We ended up with 45-50 cm (18-20 inches) of snow from that storm, with more since...

Now, back to extreme cold warnings; -28 deg. C. (-18 deg. F. ) on the thermometer with a wind chill to -37 deg C. (-35 deg. F.) tomorrow......

Oh, and today the heater in the truck quit..... that was a cold drive home......

Brian

EDIT: I am not complaining Micheal, just contrasting.
Try to stay cool, don't get hurt!


----------



## mmcmdl (Jan 21, 2022)

Glad the son got out of Toronto , but  ........................................My jet setting kids . Son and daughter left Reagan International to Minn. today . Now , just took off for Anchorage Alaska minutes ago . DL1343 flight landing around 3 EST tonight . I'm on Flight Tracker . Warmer there than in Fallston .  









						DL2236 (DAL2236) Delta Flight Tracking and History 21-Jan-2022 (KMSP-PANC) - FlightAware
					

Track Delta (DL) #2236 flight from Minneapolis/St Paul Intl to Anchorage Intl




					flightaware.com


----------



## woodchucker (Jan 21, 2022)

Suzuki4evr said:


> Tomorrow we are expecting temperatures of 45°C in my town Wellington South Africa and the town over is expected to reach 50°C. Hot enough for you?????


I like my 20F plenty. I could not take 45c /113 for very long.  In the cities they don't like the heat either, tensions rise, more murders.
I'll take the cold. Although on the other thread about heated floors, I would like that for my basement floor, or more wool socks.


----------



## Flyinfool (Jan 21, 2022)

I can dress for the cold and be comfortable. I have spent a whole day in the woods deer hunting when it was -25°F (-32°C) and enjoyed it. 

When it gets that hot I can only take off so much clothing before I get arrested......


----------



## addertooth (Jan 21, 2022)

I have been in places in the Middle East, which were hotter... And I had to be wearing full battle gear (to include a sappy plate ballistic vest).  Under the vest was a long sleeve top and an undershirt.

But yep! 45C is quite hot.


----------



## strantor (Jan 21, 2022)

RJSakowski said:


> Consider this before you wish for it; a day of 122ºF would melt an awful bunch of snow.  Think flash flooding.
> 
> I can deal with the cold.  122ºF would be difficult.  I'm not sure that our central a/c could keep up.  I would expect widespread brownouts/blackouts.

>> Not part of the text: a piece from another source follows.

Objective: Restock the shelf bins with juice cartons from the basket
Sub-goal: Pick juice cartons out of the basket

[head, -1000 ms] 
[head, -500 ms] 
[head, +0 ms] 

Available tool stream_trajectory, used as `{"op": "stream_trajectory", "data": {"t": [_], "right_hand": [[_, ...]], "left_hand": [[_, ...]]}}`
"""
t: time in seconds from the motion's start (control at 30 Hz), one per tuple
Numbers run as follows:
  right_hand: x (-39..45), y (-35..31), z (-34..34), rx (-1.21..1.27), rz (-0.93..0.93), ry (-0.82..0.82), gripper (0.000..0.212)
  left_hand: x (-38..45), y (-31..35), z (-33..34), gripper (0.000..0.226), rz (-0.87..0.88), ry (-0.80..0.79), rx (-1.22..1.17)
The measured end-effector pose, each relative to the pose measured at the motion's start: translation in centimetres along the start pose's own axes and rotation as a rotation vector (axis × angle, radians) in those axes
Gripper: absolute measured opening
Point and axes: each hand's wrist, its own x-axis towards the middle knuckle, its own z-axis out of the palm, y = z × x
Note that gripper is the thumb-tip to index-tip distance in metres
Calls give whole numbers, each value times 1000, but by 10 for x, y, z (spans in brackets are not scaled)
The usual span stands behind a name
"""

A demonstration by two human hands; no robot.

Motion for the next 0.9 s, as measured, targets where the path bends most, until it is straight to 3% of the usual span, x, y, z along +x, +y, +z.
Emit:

Sorta like last year when it got down to 11f here on the TX gulf coast. Our grid can handle 3-digit days but most have electric heat and that apparently takes a whole lot more juice than air conditioners.


----------



## Suzuki4evr (Jan 22, 2022)

brino said:


> ....since I am "just down the road" from Greg
> 
> Last week we had extreme cold warnings.
> 
> ...


No worries. My problem is,when you are cold,you can add another layer of clothing,but you can only take so much off...


----------



## Suzuki4evr (Jan 22, 2022)

Flyinfool said:


> I can dress for the cold and be comfortable. I have spent a whole day in the woods deer hunting when it was -25°F (-32°C) and enjoyed it.
> 
> When it gets that hot I can only take off so much clothing before I get arrested......


Sorry I see I said basically the same as you did appart from the operability of getting arrested


----------



## mikey (Jan 22, 2022)

Jeez, freezing up North, boiling down South, and me and Aukai are suffering with 72 degrees in Hawaii. I guess someone has to do it ...


----------



## Suzuki4evr (Jan 22, 2022)

mikey said:


> Jeez, freezing up North, boiling down South, and me and Aukai are suffering with 72 degrees in Hawaii. I guess someone has to do it ...


Thanks Mickey for your sacrifice


----------



## vtcnc (Jan 22, 2022)

mikey said:


> Jeez, freezing up North, boiling down South, and me and Aukai are suffering with 72 degrees in Hawaii. I guess someone has to do it ...


If China and Japan are Far East to us, what does that make us to you? LOL.


----------



## Eddyde (Jan 22, 2022)

Was -20ºC here this morning, How about we trade some degrees and meet halfway, at 20.5C (69ºF)?


----------



## Suzuki4evr (Jan 22, 2022)

Eddyde said:


> Was -20ºC here this morning, How about we trade some degrees and meet halfway, at 20.5C (69ºF)?


Check the pass around box


----------



## matthewsx (Jan 22, 2022)

Eddyde said:


> Was -20ºC here this morning, How about we trade some degrees and meet halfway, at 20.5C (69ºF)?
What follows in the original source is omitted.